Meta Platforms (NASDAQ:META) set out capital spending plans for full-year 2026 that exceeded market expectations, but a solid fourth-quarter revenue and profit beat — alongside strong near-term guidance — helped ease investor concerns over the returns from the Facebook owner’s aggressive push into artificial intelligence.
Shares in the Magnificent Seven group surged more than 8% in premarket trading on Thursday.
For the first quarter, Meta forecast revenue of between $53.5 billion and $56.5 billion, well ahead of the consensus estimate of $51.27 billion.
“Earnings beat and so did Q1 revenue guidance.

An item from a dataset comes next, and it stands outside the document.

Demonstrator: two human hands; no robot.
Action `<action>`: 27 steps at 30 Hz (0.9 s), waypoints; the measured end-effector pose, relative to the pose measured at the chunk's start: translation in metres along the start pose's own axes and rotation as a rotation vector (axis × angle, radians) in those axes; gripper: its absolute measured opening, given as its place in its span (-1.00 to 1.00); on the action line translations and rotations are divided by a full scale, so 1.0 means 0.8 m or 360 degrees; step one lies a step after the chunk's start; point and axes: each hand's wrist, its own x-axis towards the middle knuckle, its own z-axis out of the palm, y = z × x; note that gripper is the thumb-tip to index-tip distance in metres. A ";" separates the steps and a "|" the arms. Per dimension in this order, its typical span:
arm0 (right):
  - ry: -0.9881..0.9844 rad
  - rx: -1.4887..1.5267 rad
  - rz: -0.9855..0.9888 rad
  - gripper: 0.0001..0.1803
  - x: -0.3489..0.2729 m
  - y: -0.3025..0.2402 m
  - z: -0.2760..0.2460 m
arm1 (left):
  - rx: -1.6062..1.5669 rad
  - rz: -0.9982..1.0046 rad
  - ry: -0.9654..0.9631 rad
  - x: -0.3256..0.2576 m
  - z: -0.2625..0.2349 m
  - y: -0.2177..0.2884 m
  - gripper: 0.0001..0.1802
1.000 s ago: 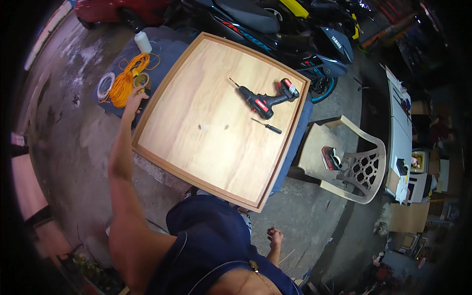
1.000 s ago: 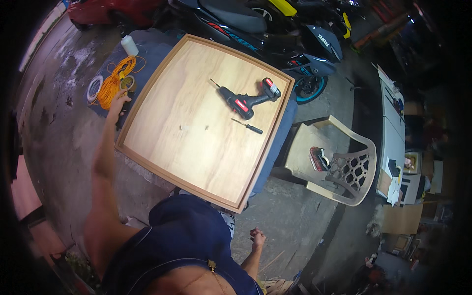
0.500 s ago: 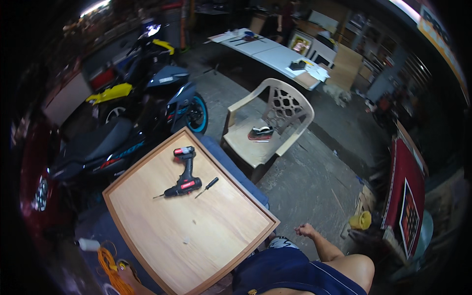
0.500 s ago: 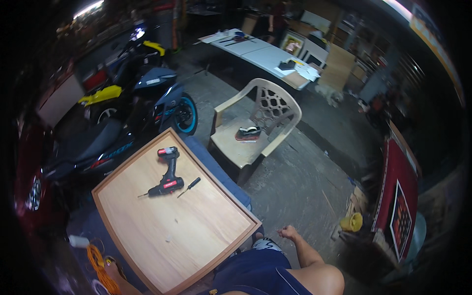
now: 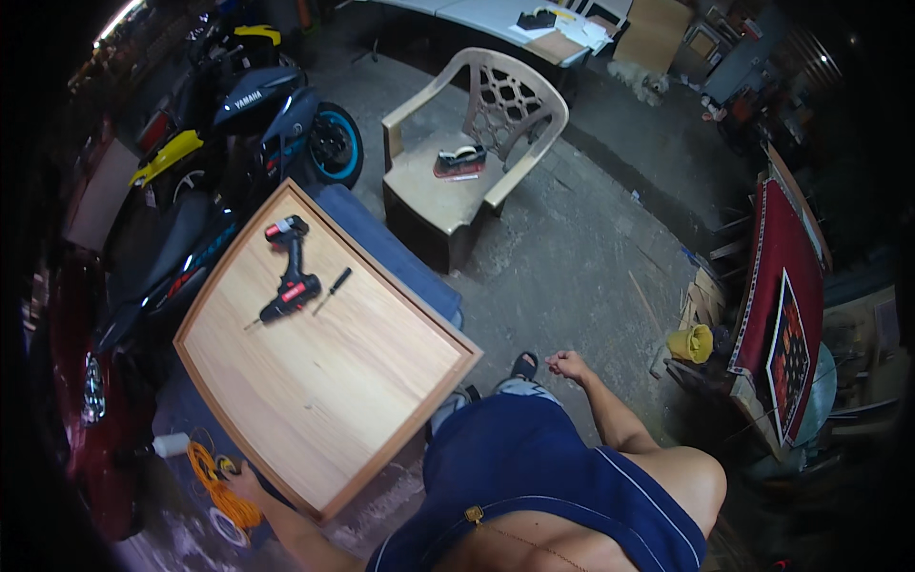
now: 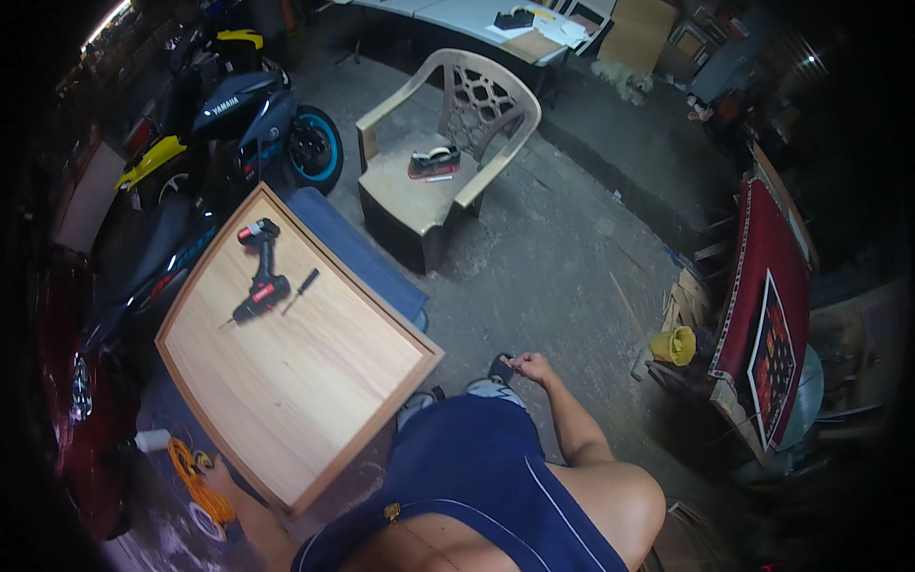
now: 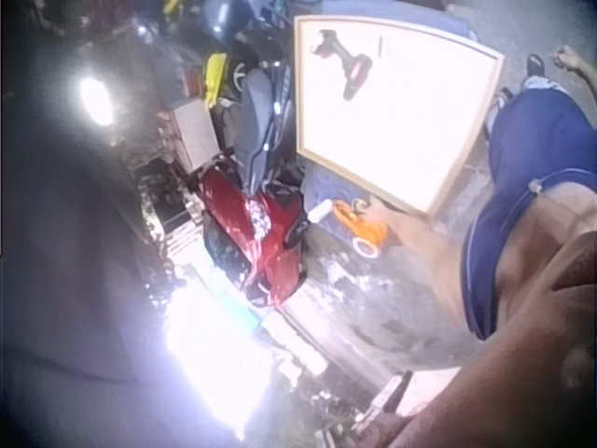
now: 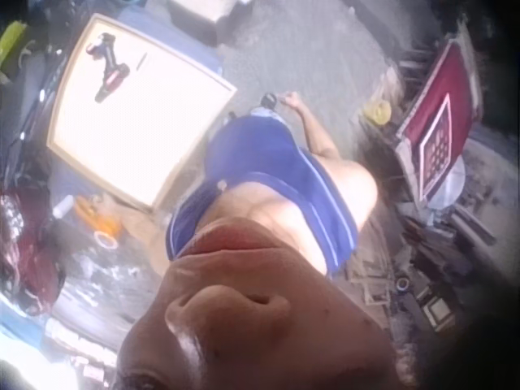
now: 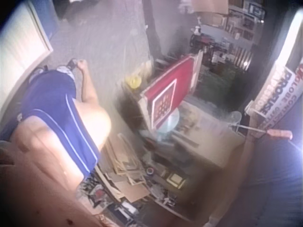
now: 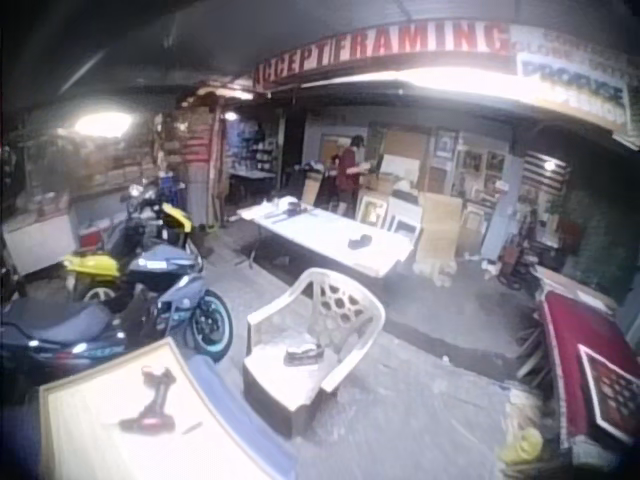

Those are the positives that are now pushing the stock higher,” Steve Sosnick, chief strategist at Interactive Brokers, told Investing.com.
Looking further ahead, Meta guided to full-year 2026 capital expenditure of $115 billion to $135 billion, alongside total expenses of $162 billion to $169 billion. Both figures came in above Wall Street expectations of roughly $110 billion for capex and $150 billion for expenses, according to estimates compiled by Jefferies.
Jefferies analyst Brent Thill said last week that higher guidance on spending would not come as a shock. “(Management) has telegraphed elevated spend needs & typically issues initial guidance that lands above actual results,” Thill noted.
The owner of Facebook, Instagram and WhatsApp has been ramping up investment in artificial intelligence infrastructure, committing billions of dollars to data centres and related hardware to support its expanding AI capabilities. Earlier this week, the company announced a $6 billion deal with Corning Incorporated (NYSE:GLW) to supply fibre-optic cable for its data centre buildout.
Meta said its 2026 capex outlook reflects increased investment to support its Superintelligence Labs initiative as well as ongoing needs across its core businesses. The group added that most of the expected rise in expenses next year will be driven by infrastructure-related costs, including third-party cloud services and higher operating expenses tied to its expanding data centre footprint.
“There are some investors who are concerned that META is changing from an asset-light company to one that will require significant borrowing to meet those spending requirements, but the early response shows that those are taking a back seat to the positives on revenue, especially when the company was able to charge more for ads,” Sosnick said.
The results come after a relatively muted period for the stock. Meta shares are up around 2% year to date, broadly in line with the S&P 500. In 2025, the stock gained 12.7%, lagging the index’s 16.4% rise and ranking fourth among the Magnificent Seven in terms of annual performance.
For the fourth quarter, Meta reported earnings of $8.88 per share on revenue of $59.89 billion, comfortably ahead of analyst forecasts for $8.19 per share on revenue of $58.35 billion.
“We had strong business performance in 2025. I’m looking forward to advancing personal superintelligence for people around the world in 2026,” CEO Mark Zuckerberg said in a statement.